A neural network outputs some real number. In some neural network implementations, we can do some fancy mathematics to limit the output to some real number between 0 and 1. Why would we want to do that? Well in some applications we might want to output probabilities. Let me explain.
Suppose you want to predict the probability that tomorrow will be sunny. The input into a neural network to make such a prediction could be today’s high temperature.
If the output is some number like 0.30, we can interpret this as a 30% change of the weather being sunny tomorrow given today’s high temperature. Pretty cool huh!
We don’t have to limit the output to between 0 and 1. For example, let’s say we have a neural network designed to predict the price of a house given the house’s area in square feet. Such a network might tell us, “given the house’s area in square feet, the predicted price of the house is $432,000.”
What happens if the neural network’s predictions are incorrect?
The neural network will adjust its weights so that the next time it makes a more accurate prediction. Recall that the weights are multiplied by the input values to make a prediction.
What is a neural network really learning?
A neural network is learning the best possible set of weights. “Best” in the context of neural networks means the weights that minimize the prediction error.
Remember, the core math operation in a neural network is multiplication, where the simplest neural network is:
Input Value * Weight = Prediction
How does the neural network find the best set of weights?

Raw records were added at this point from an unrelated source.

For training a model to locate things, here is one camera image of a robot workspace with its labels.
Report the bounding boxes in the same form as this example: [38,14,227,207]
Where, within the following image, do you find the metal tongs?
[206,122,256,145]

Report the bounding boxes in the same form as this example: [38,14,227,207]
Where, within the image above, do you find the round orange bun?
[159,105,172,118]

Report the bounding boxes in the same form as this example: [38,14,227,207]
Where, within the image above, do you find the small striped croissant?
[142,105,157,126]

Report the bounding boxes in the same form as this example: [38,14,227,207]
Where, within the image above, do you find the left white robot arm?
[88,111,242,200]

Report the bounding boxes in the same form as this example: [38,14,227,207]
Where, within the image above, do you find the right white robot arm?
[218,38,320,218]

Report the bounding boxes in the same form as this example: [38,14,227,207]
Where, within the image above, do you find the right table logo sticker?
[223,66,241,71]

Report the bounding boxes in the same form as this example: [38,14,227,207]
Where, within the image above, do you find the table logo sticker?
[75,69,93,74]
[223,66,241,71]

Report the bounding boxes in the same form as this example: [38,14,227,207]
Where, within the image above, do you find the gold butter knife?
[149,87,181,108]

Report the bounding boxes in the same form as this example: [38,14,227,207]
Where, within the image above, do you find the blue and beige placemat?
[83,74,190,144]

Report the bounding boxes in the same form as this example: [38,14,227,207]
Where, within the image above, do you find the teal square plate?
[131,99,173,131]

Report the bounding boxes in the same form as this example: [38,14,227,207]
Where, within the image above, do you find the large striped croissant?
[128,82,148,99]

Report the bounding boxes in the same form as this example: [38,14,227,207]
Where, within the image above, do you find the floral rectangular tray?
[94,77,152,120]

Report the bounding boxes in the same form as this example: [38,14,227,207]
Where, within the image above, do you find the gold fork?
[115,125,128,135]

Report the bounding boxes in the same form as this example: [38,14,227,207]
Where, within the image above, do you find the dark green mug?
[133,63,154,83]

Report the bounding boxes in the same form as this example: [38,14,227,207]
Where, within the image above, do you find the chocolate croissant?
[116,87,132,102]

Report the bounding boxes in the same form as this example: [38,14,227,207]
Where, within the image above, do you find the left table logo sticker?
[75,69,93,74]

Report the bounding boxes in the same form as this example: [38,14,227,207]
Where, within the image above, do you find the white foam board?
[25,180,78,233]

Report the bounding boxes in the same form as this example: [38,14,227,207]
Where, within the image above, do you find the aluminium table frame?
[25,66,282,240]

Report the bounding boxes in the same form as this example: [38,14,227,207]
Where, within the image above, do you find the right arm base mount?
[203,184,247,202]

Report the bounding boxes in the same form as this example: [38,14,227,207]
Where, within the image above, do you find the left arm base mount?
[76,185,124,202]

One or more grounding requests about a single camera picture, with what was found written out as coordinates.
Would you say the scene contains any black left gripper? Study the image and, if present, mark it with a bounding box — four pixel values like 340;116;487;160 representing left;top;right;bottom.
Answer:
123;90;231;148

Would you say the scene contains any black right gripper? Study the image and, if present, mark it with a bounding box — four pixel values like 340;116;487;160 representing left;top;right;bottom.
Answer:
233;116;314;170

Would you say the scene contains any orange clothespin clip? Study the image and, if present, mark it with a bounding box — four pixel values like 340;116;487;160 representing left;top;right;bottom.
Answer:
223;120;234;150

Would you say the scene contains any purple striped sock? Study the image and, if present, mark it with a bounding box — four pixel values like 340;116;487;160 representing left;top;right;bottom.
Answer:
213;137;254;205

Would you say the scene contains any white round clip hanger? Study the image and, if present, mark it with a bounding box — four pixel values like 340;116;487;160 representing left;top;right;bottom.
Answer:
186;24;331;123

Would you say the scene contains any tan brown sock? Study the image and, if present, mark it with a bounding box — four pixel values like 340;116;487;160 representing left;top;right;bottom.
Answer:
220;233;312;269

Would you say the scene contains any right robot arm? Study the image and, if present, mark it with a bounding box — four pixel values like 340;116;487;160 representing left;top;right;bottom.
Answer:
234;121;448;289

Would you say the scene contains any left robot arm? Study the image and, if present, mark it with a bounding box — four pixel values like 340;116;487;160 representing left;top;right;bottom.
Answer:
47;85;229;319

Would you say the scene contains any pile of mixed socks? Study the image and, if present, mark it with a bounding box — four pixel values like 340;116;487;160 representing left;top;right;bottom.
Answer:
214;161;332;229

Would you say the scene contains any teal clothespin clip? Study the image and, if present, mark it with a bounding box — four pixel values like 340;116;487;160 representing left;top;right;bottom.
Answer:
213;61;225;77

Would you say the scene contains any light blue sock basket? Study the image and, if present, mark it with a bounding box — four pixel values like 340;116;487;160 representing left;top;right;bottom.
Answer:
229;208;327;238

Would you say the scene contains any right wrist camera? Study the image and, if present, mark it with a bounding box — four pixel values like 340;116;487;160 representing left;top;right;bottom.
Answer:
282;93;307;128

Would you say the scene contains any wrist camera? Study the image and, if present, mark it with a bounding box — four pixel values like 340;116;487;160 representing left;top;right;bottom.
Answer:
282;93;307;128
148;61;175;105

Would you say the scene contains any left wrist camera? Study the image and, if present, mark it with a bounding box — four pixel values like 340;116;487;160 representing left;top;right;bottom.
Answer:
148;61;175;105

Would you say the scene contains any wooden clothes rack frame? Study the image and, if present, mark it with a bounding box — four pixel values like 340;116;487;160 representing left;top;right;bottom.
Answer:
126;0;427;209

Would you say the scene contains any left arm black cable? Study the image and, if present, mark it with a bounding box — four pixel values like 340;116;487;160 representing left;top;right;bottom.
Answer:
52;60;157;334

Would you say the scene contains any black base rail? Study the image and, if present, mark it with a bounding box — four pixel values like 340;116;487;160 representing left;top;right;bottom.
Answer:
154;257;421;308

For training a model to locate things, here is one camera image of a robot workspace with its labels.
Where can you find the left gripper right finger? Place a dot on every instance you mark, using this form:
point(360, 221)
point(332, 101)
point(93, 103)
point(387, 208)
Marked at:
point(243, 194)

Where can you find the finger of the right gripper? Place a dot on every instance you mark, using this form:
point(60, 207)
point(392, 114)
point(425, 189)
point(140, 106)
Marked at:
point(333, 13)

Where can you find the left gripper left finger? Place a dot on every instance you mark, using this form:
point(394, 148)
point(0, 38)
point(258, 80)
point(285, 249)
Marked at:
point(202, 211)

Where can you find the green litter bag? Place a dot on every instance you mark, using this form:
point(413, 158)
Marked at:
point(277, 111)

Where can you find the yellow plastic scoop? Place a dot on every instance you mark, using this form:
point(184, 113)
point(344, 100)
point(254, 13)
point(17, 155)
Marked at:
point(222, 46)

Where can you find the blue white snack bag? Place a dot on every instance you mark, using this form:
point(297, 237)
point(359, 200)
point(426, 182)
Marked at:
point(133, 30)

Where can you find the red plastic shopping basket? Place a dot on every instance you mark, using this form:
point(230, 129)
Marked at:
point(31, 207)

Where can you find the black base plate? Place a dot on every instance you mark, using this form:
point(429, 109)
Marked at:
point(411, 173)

Short answer: Trial and error
Long answer: A neural network starts out with random numbers for weights. It then takes in a single input data point, makes a prediction, and then sees if its prediction was either too high or too low. The neural network then adjusts its weight(s) accordingly so that the next time it sees the same input data point, it makes a more accurate prediction.
Once the weights are adjusted, the neural network is fed the next data point, and so on. A neural network gets better and better each time it makes a prediction. It “learns” from its mistakes one data point at a time.
Do you notice something here?
Standard neural networks have no memory. They are fed an input data point, make a prediction, see how close the prediction was to reality, adjust the weights accordingly, and then move on to the next data point. At each step of the learning process of a neural network, it has no memory of the most recent prediction it made.
Standard neural networks focus on one input data point at a time. For example, in our subscriber prediction neural network we built earlier in this tutorial, if we feed our neural network number_of_free_courses_taken, it will have no clue what it predicted when number_of_free_courses_taken was the input value.
There are some networks that have short term memories. These are called Long short-term memory networks (LSTM).